## INSTRUCTIONS TO FOLLOW
Look through the records below for the line with "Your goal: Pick". Return that line and each one after it up to and including the line with "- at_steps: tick", exactly.

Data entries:
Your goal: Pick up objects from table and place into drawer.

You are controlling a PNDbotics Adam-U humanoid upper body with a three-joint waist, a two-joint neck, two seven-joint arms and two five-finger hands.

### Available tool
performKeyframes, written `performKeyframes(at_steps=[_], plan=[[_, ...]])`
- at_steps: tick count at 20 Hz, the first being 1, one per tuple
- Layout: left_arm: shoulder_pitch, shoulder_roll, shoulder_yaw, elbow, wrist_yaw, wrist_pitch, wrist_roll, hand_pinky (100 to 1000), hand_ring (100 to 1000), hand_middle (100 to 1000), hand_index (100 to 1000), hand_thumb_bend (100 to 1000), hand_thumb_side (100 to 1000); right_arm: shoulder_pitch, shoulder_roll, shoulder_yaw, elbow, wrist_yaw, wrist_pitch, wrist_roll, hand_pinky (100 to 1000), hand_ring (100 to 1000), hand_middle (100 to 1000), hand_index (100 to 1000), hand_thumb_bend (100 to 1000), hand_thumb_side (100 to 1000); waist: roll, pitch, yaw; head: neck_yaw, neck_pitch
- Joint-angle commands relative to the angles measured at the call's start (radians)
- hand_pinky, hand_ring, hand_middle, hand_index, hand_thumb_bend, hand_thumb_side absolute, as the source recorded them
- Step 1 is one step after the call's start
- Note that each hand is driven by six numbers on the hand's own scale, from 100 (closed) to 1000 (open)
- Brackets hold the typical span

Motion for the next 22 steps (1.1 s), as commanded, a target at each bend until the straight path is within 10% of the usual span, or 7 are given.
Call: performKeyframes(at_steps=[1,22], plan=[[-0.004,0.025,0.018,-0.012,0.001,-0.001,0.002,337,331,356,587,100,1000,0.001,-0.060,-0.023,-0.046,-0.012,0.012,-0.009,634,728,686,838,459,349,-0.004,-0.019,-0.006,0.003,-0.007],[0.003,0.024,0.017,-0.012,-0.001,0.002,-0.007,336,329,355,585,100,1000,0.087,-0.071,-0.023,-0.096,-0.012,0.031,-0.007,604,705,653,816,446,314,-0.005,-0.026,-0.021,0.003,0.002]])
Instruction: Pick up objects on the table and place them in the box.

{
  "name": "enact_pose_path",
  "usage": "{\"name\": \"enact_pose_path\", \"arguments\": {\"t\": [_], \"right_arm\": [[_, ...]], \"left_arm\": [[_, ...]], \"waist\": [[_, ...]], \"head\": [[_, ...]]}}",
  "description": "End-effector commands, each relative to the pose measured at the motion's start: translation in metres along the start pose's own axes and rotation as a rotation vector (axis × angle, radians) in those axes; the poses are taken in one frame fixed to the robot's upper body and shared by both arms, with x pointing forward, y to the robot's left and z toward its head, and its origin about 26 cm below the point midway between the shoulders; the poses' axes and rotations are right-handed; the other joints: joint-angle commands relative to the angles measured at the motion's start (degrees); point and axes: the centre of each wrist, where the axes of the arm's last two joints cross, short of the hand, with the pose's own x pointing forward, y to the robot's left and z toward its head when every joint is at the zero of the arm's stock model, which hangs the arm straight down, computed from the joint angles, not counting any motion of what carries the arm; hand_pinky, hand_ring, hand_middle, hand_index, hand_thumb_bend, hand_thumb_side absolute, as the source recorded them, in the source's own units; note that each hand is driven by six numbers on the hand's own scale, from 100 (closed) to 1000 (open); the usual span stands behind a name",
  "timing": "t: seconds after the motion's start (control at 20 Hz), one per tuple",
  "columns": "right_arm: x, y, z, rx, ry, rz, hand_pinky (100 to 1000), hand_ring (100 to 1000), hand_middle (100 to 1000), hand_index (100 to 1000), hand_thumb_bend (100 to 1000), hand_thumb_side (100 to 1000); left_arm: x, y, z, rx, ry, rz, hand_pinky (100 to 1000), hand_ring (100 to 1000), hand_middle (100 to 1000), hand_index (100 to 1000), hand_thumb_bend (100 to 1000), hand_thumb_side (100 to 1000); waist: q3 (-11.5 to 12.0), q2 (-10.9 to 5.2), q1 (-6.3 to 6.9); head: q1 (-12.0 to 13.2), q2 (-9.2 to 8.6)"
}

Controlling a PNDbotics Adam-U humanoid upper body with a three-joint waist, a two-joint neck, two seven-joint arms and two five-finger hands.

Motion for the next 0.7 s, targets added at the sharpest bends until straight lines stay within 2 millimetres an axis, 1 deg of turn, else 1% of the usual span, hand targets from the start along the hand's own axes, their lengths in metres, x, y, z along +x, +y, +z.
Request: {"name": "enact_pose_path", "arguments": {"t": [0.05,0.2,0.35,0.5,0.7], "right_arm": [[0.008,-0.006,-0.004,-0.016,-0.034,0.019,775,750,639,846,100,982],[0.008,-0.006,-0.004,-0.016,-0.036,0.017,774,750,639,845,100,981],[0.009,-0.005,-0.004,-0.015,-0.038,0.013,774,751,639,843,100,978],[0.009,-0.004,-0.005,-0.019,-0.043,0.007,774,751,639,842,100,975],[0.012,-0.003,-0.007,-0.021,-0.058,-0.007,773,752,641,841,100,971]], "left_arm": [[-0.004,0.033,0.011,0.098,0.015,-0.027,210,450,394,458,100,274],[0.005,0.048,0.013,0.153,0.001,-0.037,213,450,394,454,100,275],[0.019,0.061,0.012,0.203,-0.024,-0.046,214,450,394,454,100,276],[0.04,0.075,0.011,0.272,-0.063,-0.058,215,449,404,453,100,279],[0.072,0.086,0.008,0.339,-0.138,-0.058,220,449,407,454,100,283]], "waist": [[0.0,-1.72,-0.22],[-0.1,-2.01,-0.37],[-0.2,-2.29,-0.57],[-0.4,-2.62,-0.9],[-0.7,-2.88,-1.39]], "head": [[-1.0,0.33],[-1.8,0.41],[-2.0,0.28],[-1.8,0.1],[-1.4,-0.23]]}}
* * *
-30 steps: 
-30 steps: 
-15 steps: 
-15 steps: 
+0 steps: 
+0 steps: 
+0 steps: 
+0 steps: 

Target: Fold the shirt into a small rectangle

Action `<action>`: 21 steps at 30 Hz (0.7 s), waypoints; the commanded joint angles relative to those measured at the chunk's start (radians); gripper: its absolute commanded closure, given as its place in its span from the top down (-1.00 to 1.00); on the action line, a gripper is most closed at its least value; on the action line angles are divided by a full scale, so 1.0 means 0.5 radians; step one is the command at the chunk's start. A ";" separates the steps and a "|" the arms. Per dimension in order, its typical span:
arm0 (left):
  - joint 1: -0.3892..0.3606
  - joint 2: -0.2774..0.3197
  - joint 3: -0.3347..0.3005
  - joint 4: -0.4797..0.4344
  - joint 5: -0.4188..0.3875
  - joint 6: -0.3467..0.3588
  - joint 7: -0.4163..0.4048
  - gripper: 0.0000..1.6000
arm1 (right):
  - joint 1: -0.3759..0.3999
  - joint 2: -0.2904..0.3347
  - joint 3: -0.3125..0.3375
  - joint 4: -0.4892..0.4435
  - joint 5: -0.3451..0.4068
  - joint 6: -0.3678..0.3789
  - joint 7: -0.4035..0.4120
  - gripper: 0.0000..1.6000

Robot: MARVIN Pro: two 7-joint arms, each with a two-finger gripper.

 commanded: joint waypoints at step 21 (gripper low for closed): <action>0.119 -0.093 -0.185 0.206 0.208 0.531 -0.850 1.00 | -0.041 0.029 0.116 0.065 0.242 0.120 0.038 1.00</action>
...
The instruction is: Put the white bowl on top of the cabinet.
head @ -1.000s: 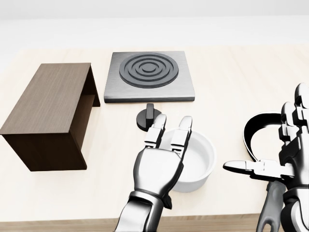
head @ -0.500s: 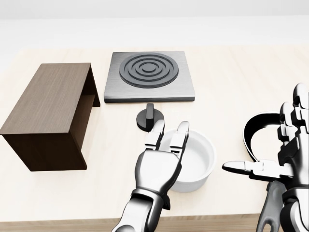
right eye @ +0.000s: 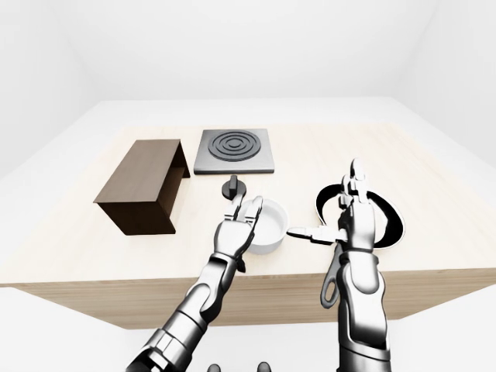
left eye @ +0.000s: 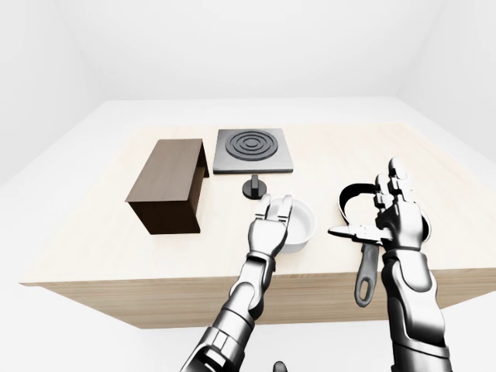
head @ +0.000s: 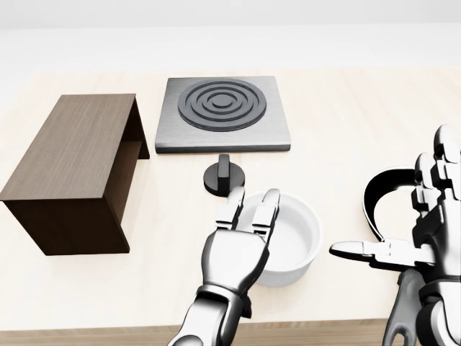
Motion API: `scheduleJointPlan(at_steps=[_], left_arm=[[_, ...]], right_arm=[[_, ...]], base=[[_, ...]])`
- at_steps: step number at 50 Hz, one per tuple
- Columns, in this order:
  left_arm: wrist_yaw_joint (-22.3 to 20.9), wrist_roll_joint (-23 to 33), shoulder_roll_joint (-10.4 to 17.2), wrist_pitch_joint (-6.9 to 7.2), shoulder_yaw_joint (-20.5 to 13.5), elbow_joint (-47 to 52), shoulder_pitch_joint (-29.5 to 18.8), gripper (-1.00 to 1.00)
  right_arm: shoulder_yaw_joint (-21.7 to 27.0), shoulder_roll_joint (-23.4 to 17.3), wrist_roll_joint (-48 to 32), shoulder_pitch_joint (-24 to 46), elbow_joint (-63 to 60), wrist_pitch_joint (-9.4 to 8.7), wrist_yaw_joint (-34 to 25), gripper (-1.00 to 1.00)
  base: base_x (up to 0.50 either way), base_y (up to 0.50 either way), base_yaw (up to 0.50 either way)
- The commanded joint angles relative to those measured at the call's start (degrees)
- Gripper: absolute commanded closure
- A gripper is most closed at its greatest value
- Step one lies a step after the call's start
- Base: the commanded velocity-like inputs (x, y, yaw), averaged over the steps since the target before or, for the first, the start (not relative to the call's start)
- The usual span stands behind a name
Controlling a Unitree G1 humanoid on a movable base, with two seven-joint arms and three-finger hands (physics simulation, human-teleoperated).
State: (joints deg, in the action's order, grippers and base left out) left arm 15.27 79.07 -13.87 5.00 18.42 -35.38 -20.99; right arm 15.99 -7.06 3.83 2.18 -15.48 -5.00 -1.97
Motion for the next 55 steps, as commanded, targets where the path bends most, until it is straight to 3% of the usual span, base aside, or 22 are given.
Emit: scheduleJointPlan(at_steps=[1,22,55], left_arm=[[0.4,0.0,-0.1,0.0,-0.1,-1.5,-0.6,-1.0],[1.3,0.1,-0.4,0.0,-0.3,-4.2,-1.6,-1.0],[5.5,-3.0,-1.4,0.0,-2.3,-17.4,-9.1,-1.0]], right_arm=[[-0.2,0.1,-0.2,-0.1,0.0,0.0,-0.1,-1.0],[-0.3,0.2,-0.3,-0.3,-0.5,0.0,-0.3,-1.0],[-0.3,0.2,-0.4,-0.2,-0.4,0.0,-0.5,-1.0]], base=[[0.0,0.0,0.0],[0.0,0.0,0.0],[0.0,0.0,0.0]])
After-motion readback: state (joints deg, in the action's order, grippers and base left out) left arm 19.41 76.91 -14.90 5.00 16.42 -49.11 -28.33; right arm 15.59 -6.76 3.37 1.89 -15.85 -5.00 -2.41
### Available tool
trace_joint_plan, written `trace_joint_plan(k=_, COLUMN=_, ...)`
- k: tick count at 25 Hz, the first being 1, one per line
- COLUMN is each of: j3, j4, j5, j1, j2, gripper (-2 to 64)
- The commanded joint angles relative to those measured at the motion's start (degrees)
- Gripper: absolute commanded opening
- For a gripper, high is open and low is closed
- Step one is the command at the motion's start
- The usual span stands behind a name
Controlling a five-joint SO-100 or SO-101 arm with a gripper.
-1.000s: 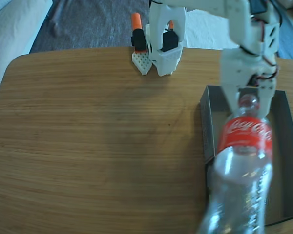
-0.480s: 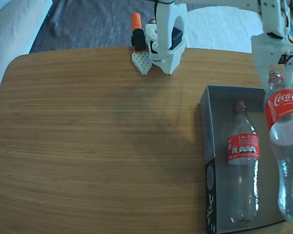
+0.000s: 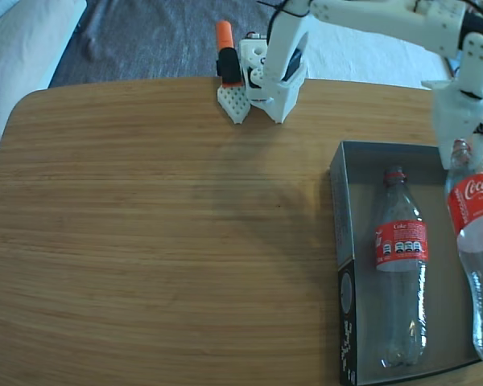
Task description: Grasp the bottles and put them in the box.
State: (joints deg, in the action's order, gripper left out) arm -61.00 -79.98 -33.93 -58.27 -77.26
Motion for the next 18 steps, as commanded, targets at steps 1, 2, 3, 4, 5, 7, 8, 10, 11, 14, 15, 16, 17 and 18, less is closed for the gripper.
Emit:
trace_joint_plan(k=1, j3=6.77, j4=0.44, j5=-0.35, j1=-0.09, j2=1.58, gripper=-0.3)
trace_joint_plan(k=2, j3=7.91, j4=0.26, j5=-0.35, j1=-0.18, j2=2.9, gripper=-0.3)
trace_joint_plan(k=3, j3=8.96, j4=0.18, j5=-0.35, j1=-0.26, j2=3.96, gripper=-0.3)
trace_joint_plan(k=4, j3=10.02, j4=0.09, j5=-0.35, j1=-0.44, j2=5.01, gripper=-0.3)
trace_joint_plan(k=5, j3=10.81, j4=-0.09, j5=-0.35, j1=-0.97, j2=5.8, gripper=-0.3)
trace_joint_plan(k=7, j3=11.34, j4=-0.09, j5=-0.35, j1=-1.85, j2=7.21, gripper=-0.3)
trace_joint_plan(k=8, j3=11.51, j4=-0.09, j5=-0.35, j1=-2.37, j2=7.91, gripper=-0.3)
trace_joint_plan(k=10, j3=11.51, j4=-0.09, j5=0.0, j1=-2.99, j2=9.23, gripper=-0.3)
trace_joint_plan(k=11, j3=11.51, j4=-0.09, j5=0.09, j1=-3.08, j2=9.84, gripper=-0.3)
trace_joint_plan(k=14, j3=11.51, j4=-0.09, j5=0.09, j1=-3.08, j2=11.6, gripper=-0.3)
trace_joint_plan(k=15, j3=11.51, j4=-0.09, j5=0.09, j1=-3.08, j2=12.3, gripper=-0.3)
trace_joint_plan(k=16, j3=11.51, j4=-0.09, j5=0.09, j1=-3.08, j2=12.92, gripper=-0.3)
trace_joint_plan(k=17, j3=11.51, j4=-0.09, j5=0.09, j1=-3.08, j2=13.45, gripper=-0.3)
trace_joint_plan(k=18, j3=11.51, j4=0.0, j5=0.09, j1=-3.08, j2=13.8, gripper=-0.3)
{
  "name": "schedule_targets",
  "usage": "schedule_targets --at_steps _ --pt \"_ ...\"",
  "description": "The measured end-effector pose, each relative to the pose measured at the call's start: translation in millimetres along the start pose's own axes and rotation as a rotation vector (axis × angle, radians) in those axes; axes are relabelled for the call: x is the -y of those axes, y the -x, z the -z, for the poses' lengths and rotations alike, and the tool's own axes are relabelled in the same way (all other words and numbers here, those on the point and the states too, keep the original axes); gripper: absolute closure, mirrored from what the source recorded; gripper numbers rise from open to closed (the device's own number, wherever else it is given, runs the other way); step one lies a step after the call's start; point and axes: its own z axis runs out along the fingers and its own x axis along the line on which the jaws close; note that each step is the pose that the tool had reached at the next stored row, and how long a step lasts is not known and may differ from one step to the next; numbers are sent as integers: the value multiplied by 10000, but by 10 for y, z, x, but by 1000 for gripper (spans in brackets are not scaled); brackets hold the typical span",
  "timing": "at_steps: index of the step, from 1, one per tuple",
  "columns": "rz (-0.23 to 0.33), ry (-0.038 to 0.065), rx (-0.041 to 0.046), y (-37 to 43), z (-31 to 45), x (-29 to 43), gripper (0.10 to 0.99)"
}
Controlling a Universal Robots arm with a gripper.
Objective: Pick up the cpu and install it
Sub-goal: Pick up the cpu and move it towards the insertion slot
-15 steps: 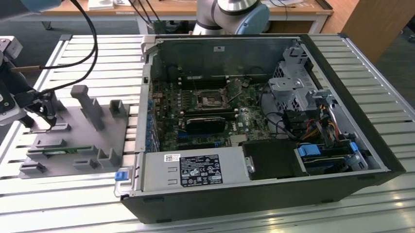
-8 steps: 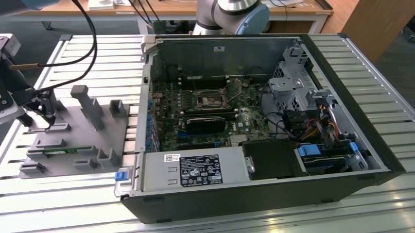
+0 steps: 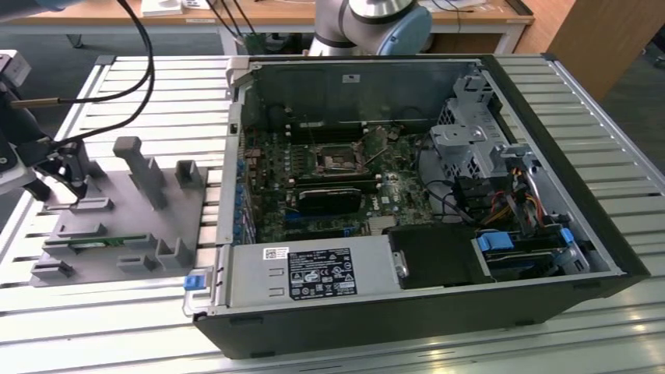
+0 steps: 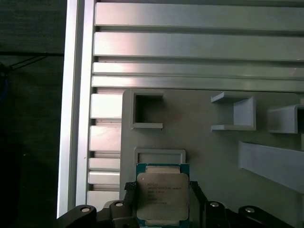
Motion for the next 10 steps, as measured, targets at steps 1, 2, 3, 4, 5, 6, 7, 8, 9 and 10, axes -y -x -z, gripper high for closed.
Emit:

## ANSWER TO THE PROBLEM
Your goal: Pick up objects from table and place into drawer.

You are controlling a PNDbotics Adam-U humanoid upper body with a three-joint waist, a two-joint neck, two seven-joint arms and two five-finger hands.

### Available tool
performKeyframes, written `performKeyframes(at_steps=[_], plan=[[_, ...]])`
- at_steps: tick count at 20 Hz, the first being 1, one per tuple

With that, the answer is finished.